◆ **Description of the task**
Find the line with "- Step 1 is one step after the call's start" in the entries below, then reproduce it and every line after it down to and including the line with "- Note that", exactly.

---------- Task inputs ----------

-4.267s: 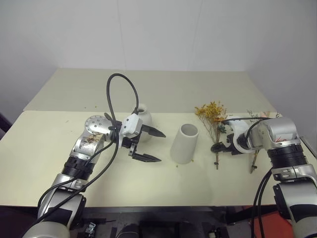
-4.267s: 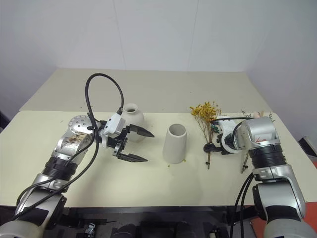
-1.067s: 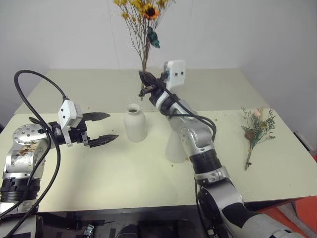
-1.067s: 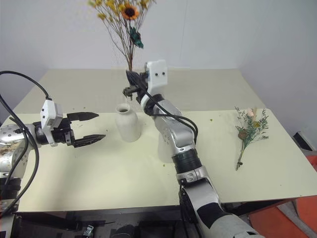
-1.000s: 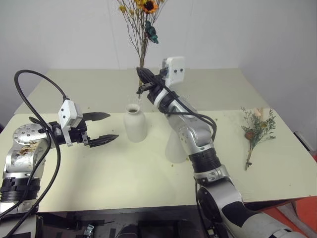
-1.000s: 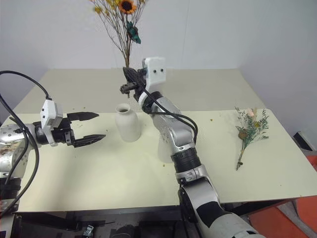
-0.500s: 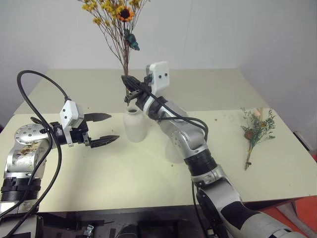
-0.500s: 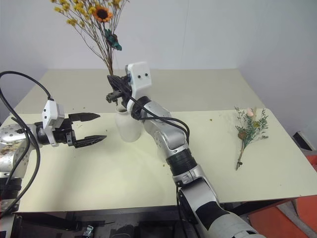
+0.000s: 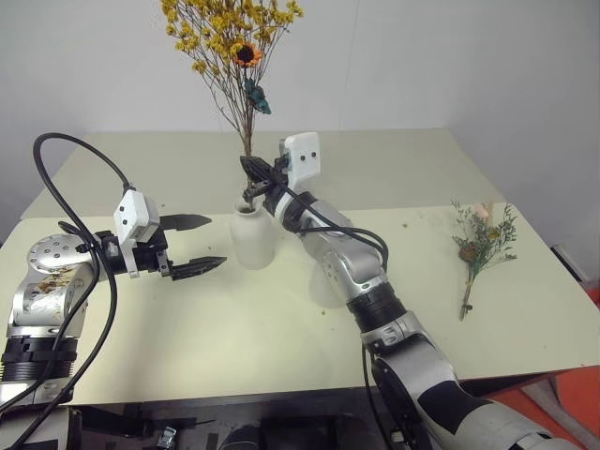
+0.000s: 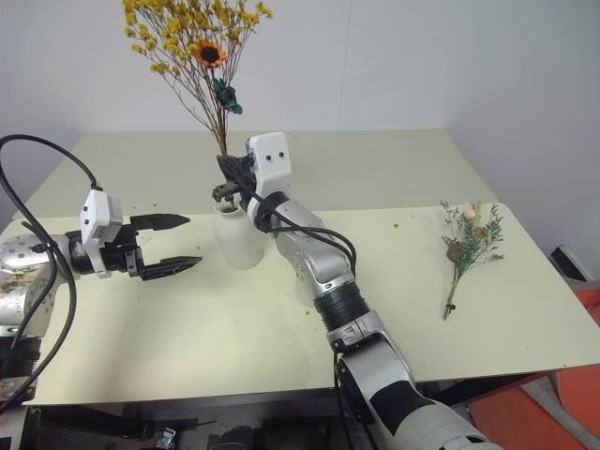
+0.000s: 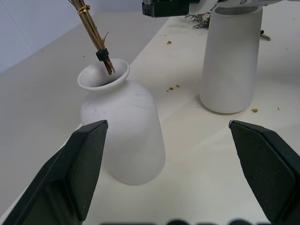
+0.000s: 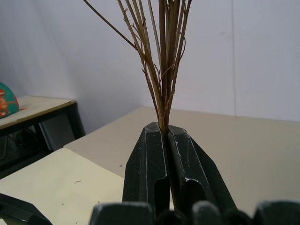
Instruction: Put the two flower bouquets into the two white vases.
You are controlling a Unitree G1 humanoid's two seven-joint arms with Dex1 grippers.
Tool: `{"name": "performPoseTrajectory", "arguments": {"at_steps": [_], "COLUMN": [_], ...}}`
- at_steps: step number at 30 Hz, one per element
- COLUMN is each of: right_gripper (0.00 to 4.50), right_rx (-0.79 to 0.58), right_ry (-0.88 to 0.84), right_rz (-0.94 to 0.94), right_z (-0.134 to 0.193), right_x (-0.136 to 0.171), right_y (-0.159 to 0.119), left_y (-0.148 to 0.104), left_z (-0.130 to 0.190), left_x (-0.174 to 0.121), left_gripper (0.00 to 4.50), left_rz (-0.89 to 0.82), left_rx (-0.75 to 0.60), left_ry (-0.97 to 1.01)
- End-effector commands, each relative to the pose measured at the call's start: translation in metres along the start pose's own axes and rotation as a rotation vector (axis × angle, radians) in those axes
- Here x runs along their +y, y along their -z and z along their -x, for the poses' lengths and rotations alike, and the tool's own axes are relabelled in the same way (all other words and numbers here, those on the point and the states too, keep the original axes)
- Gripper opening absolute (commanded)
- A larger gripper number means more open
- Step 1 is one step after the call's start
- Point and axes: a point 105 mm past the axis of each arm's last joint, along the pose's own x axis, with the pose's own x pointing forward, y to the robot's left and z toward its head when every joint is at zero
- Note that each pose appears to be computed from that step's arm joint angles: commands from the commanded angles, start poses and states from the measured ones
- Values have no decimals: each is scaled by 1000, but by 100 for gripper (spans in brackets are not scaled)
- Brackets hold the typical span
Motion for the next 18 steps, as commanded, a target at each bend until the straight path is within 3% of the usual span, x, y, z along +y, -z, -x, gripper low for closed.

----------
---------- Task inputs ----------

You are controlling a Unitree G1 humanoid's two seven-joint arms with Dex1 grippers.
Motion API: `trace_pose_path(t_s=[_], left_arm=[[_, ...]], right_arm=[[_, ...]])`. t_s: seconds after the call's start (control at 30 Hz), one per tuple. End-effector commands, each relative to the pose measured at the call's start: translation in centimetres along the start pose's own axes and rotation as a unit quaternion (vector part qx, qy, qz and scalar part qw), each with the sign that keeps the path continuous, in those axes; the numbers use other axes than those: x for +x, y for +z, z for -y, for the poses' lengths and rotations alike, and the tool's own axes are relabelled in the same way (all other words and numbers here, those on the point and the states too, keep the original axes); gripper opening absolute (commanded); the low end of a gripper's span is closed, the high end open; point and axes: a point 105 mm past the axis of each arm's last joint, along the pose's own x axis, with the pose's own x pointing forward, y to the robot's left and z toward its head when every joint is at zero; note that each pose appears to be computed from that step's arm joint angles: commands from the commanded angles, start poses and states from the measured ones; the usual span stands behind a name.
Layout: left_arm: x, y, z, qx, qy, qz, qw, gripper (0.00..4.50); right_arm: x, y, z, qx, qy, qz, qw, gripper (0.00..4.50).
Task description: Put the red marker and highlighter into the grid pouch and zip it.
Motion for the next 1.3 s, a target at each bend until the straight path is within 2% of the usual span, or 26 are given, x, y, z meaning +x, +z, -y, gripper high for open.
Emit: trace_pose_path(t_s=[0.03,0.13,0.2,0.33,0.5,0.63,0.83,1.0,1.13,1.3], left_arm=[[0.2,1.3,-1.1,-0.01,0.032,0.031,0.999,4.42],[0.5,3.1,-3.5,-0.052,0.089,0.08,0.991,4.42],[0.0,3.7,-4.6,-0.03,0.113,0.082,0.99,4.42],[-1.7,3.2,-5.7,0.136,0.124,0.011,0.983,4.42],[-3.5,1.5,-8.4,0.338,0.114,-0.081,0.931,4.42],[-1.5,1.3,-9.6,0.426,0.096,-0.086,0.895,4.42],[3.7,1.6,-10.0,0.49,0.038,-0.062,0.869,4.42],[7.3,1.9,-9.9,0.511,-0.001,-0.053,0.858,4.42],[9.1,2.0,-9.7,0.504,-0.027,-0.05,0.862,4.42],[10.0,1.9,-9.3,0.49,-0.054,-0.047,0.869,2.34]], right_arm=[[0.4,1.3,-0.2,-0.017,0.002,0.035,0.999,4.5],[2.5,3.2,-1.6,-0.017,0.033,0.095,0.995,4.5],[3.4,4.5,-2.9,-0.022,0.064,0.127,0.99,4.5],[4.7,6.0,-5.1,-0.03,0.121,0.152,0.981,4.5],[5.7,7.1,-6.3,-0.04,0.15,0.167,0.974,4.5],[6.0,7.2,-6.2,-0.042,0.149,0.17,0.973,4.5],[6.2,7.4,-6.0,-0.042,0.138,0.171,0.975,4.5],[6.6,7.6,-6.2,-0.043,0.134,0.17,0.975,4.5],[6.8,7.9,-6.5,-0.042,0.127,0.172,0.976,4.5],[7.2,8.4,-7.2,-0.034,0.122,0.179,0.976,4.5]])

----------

◆ **Task result**
- Step 1 is one step after the call's start
- Point and axes: a point 105 mm past the axis of each arm's last joint, along the pose's own x axis, with the pose's own x pointing forward, y to the robot's left and z toward its head when every joint is at zero
- Note that each pose appears to be computed from that step's arm joint angles: commands from the commanded angles, start poses and states from the measured ones

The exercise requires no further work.